Mireille Eid (Astore) (Beirut, 1961) (ميراي عيد اسطوري) is an artist and a writer. She left Beirut during the Lebanese civil war in 1975 to live in Melbourne, Australia. She studied the Sciences at the University of Melbourne where she graduated before becoming a full-time artist and writer. Influenced by continental philosophy, her art draws on autobiographical notions of representation and the unheimlich; where the conscious intersects with the unconscious. Through her art and her writing she "explores human emotions" and "asks what it is to be human". Mireille Eid (Astore) attained a PhD in Contemporary Arts from the University of Western Sydney (2008). She was Research Affiliate (2009–2013) at Sydney College of the Arts, the Visual Arts Faculty of the University of Sydney and Research Fellow (2011–2012) at the American University of Beirut.

==Exhibitions==
Mireille Eid (Astore)'s artworks have been exhibited and screened at the 2004 Sydney Film Festival; at the Freud Museum – London; at the Millais Gallery – Southampton; at Espace SD – Beirut; the Tate Modern – London; at the Centre Pompidou; the 8th Sharjah Biennial 2008; and the 3rd Guangzhou Triennial. She has exhibited her photomedia artworks at the Conny Dietzschold Multiple Box Gallery – Sydney. In 2003 she won the (Australian) National Photographic Purchase Award.

Of Mireille Eid (Astore)'s Tampa artwork which referenced the MS Tampa Norwegian ship, it was said:

"Just as Benjamin noted the contextual aesthetic consequences of the circulation of photographic images through newspapers and magazines, Astore’s combination of photography with sculpture and performance, circulated via her website, rewrites both photography and the spatial and interpretive dynamics of this installation work.”
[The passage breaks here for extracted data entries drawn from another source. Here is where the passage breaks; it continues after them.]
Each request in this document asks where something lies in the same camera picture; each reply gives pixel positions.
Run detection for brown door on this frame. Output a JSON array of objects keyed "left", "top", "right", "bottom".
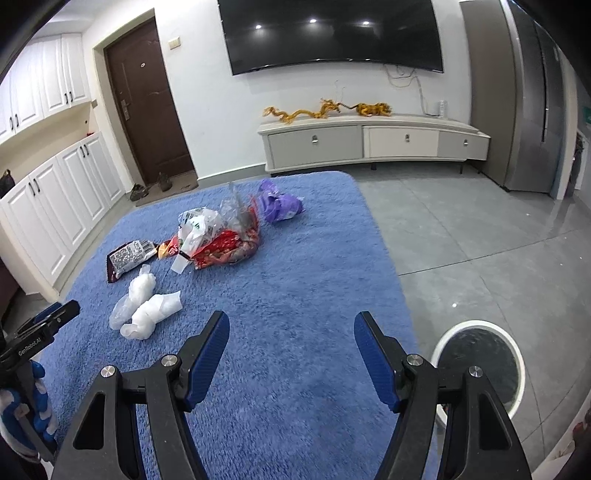
[{"left": 104, "top": 21, "right": 195, "bottom": 185}]

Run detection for narrow grey drawer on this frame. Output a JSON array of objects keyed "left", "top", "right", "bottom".
[{"left": 437, "top": 130, "right": 489, "bottom": 161}]

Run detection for white plastic wrap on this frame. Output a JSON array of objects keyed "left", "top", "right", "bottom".
[
  {"left": 120, "top": 290, "right": 183, "bottom": 341},
  {"left": 109, "top": 264, "right": 156, "bottom": 330}
]

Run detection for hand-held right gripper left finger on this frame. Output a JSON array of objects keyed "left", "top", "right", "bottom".
[{"left": 50, "top": 311, "right": 230, "bottom": 480}]

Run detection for clear plastic bag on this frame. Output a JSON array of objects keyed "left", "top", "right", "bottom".
[{"left": 219, "top": 182, "right": 259, "bottom": 232}]

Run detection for white television cabinet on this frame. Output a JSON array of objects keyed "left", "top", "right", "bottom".
[{"left": 257, "top": 113, "right": 491, "bottom": 176}]

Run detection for person's left hand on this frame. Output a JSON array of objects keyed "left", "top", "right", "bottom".
[{"left": 0, "top": 362, "right": 58, "bottom": 462}]

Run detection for grey refrigerator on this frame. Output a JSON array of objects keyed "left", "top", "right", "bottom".
[{"left": 501, "top": 0, "right": 580, "bottom": 199}]

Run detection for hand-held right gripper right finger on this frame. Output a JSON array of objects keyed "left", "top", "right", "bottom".
[{"left": 353, "top": 311, "right": 534, "bottom": 480}]

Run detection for black wall television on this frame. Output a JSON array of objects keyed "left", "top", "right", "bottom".
[{"left": 217, "top": 0, "right": 445, "bottom": 76}]

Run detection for blue fluffy blanket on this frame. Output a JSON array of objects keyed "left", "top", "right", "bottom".
[{"left": 39, "top": 171, "right": 439, "bottom": 480}]

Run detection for dark snack packet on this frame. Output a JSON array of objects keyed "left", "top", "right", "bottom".
[{"left": 107, "top": 239, "right": 159, "bottom": 284}]

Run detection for white wall cabinets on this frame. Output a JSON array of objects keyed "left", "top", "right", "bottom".
[{"left": 0, "top": 32, "right": 90, "bottom": 144}]

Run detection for long golden dragon ornament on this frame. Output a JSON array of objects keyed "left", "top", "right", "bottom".
[{"left": 263, "top": 98, "right": 354, "bottom": 125}]

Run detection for short golden dragon ornament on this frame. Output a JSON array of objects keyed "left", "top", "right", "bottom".
[{"left": 355, "top": 102, "right": 393, "bottom": 117}]

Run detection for red snack bag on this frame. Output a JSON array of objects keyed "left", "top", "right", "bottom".
[{"left": 164, "top": 203, "right": 264, "bottom": 271}]

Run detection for wide grey drawer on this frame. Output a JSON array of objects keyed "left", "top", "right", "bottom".
[{"left": 268, "top": 126, "right": 365, "bottom": 169}]

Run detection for grey door mat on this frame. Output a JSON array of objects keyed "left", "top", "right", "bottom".
[{"left": 134, "top": 170, "right": 199, "bottom": 206}]

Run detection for white drawer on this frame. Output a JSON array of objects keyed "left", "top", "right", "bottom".
[{"left": 363, "top": 127, "right": 439, "bottom": 159}]

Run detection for white round trash bin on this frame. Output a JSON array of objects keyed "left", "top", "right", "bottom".
[{"left": 430, "top": 319, "right": 527, "bottom": 446}]

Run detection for white wall cable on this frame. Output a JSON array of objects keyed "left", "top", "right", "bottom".
[{"left": 385, "top": 65, "right": 430, "bottom": 114}]

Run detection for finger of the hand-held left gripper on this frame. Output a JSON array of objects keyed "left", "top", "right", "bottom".
[
  {"left": 14, "top": 300, "right": 81, "bottom": 344},
  {"left": 31, "top": 302, "right": 63, "bottom": 326}
]

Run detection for white plastic bag green print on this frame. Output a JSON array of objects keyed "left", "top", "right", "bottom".
[{"left": 170, "top": 208, "right": 227, "bottom": 274}]

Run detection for purple wrapper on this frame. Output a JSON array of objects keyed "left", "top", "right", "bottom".
[{"left": 257, "top": 179, "right": 306, "bottom": 225}]

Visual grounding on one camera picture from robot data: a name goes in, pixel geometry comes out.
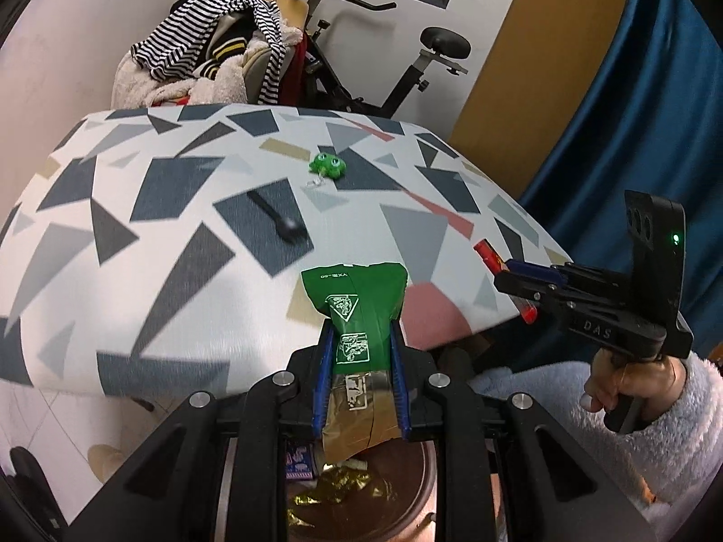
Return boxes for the beige wooden chair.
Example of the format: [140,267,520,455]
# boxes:
[276,0,313,36]

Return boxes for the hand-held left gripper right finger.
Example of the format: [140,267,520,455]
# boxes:
[389,327,659,542]

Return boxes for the black exercise bike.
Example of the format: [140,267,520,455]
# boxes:
[282,0,472,119]

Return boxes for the black rounded object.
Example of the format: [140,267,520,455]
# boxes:
[5,446,60,534]

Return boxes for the green frog toy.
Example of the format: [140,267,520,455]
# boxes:
[304,152,347,190]

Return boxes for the dark jacket yellow stripes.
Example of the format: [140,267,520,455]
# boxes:
[195,11,255,80]

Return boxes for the black plastic spoon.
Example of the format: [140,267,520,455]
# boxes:
[247,191,309,246]

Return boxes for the brown round bin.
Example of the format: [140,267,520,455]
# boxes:
[282,440,440,542]

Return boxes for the green and gold packet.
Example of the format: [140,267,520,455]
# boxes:
[300,261,408,467]

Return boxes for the geometric patterned table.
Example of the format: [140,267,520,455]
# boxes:
[0,104,568,396]

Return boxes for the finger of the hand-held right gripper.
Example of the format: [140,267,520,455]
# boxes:
[504,258,625,295]
[493,272,602,318]

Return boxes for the person's right forearm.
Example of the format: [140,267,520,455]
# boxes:
[613,355,723,520]

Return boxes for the black white striped shirt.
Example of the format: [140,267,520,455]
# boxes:
[131,0,289,105]

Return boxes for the white fleece robe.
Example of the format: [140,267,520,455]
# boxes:
[469,362,594,408]

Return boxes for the blue printed packet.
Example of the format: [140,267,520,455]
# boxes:
[285,443,315,482]

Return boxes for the beige slipper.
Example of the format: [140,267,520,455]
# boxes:
[87,443,126,482]

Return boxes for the person's right hand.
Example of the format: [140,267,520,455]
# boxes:
[582,344,687,416]

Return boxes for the white fleece garment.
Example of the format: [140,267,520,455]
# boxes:
[110,28,306,111]

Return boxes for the red garment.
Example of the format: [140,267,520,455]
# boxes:
[282,39,309,106]

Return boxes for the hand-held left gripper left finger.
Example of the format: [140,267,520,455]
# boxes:
[68,322,334,542]

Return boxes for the red cardboard box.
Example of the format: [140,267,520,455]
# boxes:
[473,240,537,324]

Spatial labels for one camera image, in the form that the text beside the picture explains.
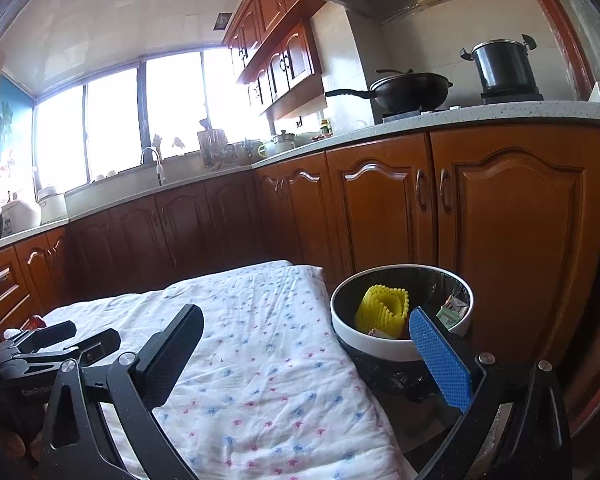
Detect black induction cooker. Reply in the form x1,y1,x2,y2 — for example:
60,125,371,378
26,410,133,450
480,89,545,106

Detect white star printed blanket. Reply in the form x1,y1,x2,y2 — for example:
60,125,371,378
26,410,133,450
40,259,416,480

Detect green snack packet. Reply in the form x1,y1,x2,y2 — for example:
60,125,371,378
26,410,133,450
435,295,468,328

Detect knife block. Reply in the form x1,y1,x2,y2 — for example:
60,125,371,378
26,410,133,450
196,129,229,168

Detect person's left hand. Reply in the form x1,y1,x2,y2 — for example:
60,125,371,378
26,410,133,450
0,427,43,466

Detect chrome kitchen faucet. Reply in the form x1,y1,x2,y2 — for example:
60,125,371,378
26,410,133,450
140,147,166,187

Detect black wok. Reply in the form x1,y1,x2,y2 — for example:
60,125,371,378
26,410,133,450
324,70,454,112

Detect speckled kitchen countertop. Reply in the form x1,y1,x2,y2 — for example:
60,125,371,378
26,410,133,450
0,100,600,251

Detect white rimmed bin black bag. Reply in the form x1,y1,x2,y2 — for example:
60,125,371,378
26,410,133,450
330,262,476,411

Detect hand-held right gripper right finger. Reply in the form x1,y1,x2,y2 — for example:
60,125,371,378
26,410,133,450
409,306,573,480

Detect blue palm wall poster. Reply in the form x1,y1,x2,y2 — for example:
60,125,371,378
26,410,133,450
0,74,35,181

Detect kitchen window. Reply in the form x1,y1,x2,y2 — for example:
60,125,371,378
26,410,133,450
32,49,281,193

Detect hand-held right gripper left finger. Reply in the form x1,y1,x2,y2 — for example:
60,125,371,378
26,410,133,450
39,304,205,480

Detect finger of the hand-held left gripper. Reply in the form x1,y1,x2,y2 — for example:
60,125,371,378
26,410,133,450
0,321,77,357
14,329,122,375

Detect white rice cooker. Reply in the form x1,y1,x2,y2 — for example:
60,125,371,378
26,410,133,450
0,198,42,235

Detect wooden lower kitchen cabinets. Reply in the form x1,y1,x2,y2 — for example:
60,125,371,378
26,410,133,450
0,127,600,331

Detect gas stove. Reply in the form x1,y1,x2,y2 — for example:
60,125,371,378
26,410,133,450
380,105,463,123

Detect wooden kitchen cabinets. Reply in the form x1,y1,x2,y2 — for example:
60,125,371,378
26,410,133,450
0,127,600,331
221,0,331,121

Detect yellow foam net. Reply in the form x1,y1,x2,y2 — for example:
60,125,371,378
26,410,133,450
355,284,411,338

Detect white lidded pot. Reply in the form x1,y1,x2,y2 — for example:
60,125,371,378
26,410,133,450
271,130,297,153

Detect white lidded appliance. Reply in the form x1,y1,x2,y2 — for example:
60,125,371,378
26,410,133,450
36,186,69,224

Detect black stockpot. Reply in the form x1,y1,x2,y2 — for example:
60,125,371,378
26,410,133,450
460,34,538,96

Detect wooden upper kitchen cabinets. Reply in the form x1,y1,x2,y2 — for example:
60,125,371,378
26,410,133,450
221,0,331,121
A short film directed by Eid that was based on the Tampa work, Tampa: a Walk on the Beach, was screened in Sydney and London.

==Short films==
After Tampa: a Walk on the Beach, Eid's short film, Not From Here "questions the legitimacy of the original photograph". It has been shown in galleries and film festivals in over 20 countries. Some international screenings include the né à Beyrouth Film Festival in Beirut, the Toronto Arab Film Festival and the CinemaEast Film Festival in New York and the Konstföreningen Aura Gallery in Sweden. Another short film, 3494 Houses + 1 Fence, which juxtaposed images of houses in Australia with scenes from a war damaged fence in Lebanon "create[s] a striking picture of her awareness of the contrasts between her memories and her current life". It was selected to feature in the Women's Cinema from Tangiers to Tehran Film Festival and was included on the third volume of the "Resistance(s)" DVD series.

==Performances==

Mireille Eid (Astore) gives lecture performances. An Ungrateful Death: Al-Karam in the Age of Withdrawal took place at the 2008 Home Works IV. She gave the keynote address "Speaking on Behalf of the Other" at the 2005 Poetics of Australian Space conference – University of Sydney & Art Gallery of New South Wales, Sydney, and "On Autobiography, Economies of Surplus and Surpassing Disasters" as keynote address at the 2010 International Conference on the Arts in Society Conference. 4'33 in 2010 was delivered at the Silent Spaces Exhibition at the Macquarie University Art Gallery. Her last lecture performance (2011) was “Posthumous Reckonings: A Cosmology of Infinitudes” at the American University of Beirut

==Publications==

Mireille Eid (Astore)'s artworks, poetry and fictocritical writing are published in: New Vision: Arab Contemporary Art in the 21st Century (Thames and Hudson); Art in the Age of Terrorism (Paul Holberton Publishing & University of Washington Press); Arab Women’s Lives Retold: Exploring Identity Through Writing (Syracuse University Press). In 2008, Mireille Eid (Astore) co-guest edited Artlink Vol 28 no. 1.